What is the number of lines in the data that hold the string "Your"? Reply with that number only.

» Dataset items:
================================
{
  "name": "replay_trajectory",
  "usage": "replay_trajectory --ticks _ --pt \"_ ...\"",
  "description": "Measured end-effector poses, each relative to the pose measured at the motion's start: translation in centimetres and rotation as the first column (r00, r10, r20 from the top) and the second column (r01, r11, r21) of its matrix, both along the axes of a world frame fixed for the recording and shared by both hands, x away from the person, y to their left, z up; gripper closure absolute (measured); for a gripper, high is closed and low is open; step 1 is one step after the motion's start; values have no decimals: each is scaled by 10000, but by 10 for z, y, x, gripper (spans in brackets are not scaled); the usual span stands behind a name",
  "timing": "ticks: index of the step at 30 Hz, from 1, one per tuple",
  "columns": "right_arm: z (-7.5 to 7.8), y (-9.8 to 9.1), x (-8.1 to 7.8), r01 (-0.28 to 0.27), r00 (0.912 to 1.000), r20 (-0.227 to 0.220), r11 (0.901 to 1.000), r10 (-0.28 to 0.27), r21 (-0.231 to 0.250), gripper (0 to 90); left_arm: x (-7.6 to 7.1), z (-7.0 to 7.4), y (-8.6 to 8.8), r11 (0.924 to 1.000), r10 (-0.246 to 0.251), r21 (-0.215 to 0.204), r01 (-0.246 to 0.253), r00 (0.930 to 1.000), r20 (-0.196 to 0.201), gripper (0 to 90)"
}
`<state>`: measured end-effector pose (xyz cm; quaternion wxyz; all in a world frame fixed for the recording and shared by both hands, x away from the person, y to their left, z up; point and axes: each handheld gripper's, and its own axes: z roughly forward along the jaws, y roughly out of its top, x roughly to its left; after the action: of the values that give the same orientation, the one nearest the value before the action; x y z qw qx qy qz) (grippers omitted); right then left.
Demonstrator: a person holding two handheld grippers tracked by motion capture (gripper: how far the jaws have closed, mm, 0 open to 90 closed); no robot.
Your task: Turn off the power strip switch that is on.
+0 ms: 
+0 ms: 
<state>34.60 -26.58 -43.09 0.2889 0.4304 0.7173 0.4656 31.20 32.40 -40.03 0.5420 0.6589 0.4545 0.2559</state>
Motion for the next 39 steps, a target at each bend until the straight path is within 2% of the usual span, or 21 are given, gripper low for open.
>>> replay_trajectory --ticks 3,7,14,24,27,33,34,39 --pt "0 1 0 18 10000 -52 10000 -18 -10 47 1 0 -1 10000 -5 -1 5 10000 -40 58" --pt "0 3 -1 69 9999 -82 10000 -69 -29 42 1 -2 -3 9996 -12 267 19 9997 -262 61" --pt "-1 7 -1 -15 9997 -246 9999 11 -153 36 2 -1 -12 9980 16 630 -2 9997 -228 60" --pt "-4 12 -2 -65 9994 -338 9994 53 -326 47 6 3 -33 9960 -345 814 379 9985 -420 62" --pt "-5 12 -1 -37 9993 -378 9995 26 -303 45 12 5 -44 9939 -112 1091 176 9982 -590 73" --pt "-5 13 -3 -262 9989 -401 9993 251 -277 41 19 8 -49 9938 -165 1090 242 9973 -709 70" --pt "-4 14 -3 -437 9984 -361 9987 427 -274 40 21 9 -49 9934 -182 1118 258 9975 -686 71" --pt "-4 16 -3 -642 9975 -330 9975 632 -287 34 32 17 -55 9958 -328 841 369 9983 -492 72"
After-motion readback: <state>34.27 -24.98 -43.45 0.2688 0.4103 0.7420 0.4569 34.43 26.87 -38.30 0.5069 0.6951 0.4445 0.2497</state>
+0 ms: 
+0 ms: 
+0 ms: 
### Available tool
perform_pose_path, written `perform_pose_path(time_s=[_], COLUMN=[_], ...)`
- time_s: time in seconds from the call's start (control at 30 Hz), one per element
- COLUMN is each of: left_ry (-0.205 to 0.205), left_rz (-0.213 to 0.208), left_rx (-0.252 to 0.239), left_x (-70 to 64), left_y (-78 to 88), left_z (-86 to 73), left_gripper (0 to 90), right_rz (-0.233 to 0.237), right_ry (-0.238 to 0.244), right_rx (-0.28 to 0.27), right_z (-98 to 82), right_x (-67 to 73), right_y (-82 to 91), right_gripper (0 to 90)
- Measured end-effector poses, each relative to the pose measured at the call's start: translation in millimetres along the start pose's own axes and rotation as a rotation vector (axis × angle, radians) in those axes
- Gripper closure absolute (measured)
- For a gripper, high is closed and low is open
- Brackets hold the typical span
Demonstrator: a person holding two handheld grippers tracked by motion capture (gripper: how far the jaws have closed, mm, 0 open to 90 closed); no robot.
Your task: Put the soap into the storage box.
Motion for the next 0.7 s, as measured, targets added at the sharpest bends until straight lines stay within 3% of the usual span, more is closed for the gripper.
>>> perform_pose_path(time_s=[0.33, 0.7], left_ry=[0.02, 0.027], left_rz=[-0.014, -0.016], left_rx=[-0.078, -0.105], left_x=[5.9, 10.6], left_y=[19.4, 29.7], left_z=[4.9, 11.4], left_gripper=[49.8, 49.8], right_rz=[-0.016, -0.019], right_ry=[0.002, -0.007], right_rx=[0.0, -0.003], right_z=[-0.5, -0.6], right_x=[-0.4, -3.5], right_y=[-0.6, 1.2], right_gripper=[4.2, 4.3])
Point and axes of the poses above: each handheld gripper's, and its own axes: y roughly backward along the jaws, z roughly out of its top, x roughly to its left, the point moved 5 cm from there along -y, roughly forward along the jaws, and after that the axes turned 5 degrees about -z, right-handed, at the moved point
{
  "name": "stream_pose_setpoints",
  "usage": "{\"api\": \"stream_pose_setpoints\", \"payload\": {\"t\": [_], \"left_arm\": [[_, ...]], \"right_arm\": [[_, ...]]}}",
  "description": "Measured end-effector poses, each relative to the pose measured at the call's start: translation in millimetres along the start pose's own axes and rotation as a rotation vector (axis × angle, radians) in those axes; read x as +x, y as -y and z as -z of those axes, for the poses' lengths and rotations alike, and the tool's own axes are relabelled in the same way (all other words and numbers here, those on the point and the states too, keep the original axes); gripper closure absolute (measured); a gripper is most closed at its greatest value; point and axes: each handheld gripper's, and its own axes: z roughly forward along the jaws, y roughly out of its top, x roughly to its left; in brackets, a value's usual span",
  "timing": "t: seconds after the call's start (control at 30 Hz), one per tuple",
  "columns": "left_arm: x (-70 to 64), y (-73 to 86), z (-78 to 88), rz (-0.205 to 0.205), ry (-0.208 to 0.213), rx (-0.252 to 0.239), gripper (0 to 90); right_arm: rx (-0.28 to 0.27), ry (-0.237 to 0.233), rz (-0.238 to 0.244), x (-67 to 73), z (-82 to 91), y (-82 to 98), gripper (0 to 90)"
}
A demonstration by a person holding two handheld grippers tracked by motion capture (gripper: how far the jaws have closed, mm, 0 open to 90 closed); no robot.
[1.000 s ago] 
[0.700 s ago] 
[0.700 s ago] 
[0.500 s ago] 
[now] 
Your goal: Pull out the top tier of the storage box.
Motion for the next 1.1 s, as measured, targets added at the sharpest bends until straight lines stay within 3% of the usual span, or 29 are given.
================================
» FINAL ANSWER: 3